### [AIM OF THE TASK]
Beginning with the line that contains "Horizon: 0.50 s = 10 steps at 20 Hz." and concluding with the final line of the listing below, output each line exactly, and only those lines.

○ ○ ○ ○ ○ ○ ○

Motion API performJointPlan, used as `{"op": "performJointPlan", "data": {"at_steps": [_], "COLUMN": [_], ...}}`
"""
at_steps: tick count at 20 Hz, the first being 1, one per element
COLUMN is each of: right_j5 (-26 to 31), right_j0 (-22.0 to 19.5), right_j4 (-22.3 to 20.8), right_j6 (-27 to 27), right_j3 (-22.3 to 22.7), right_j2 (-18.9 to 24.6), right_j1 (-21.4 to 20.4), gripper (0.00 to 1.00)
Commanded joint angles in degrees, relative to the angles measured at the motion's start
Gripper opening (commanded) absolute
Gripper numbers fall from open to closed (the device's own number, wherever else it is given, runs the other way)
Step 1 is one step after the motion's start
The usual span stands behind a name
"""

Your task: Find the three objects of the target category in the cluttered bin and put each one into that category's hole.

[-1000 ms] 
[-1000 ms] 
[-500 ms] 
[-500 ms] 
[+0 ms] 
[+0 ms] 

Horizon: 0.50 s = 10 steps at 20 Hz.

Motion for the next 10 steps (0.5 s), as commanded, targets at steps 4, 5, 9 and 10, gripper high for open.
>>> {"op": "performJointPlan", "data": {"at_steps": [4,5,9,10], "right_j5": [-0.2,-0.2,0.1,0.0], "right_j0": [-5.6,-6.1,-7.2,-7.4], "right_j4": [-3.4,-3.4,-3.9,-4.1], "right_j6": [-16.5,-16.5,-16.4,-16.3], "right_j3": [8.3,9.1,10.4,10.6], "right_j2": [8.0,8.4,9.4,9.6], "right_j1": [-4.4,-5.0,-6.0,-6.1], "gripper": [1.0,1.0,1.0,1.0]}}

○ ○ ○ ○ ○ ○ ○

### [WRITTEN RESPONSE]
Horizon: 0.50 s = 10 steps at 20 Hz.

Motion for the next 10 steps (0.5 s), as commanded, targets at steps 4, 5, 9 and 10, gripper high for open.
>>> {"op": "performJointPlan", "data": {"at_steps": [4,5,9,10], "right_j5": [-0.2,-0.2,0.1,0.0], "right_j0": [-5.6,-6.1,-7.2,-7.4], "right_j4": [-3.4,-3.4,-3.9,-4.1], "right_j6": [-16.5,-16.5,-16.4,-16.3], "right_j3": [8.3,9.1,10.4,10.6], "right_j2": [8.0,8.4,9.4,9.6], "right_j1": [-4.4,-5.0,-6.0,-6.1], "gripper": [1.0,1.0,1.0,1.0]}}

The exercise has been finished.